Check every line of the data below for "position". Copy each one that has it.

BEGIN AVAILABLE DATA

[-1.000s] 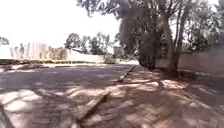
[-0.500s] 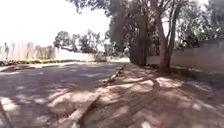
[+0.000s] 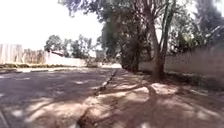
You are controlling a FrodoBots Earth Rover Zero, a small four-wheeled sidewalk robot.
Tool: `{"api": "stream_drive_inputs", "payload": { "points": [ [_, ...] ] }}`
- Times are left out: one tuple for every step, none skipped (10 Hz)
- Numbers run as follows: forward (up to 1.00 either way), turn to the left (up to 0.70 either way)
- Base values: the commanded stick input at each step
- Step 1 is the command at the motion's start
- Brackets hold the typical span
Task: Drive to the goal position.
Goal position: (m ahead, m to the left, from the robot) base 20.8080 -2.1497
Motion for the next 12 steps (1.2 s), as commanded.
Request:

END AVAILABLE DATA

## [RESULT OF THIS TASK]
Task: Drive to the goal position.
Goal position: (m ahead, m to the left, from the robot) base 20.8080 -2.1497

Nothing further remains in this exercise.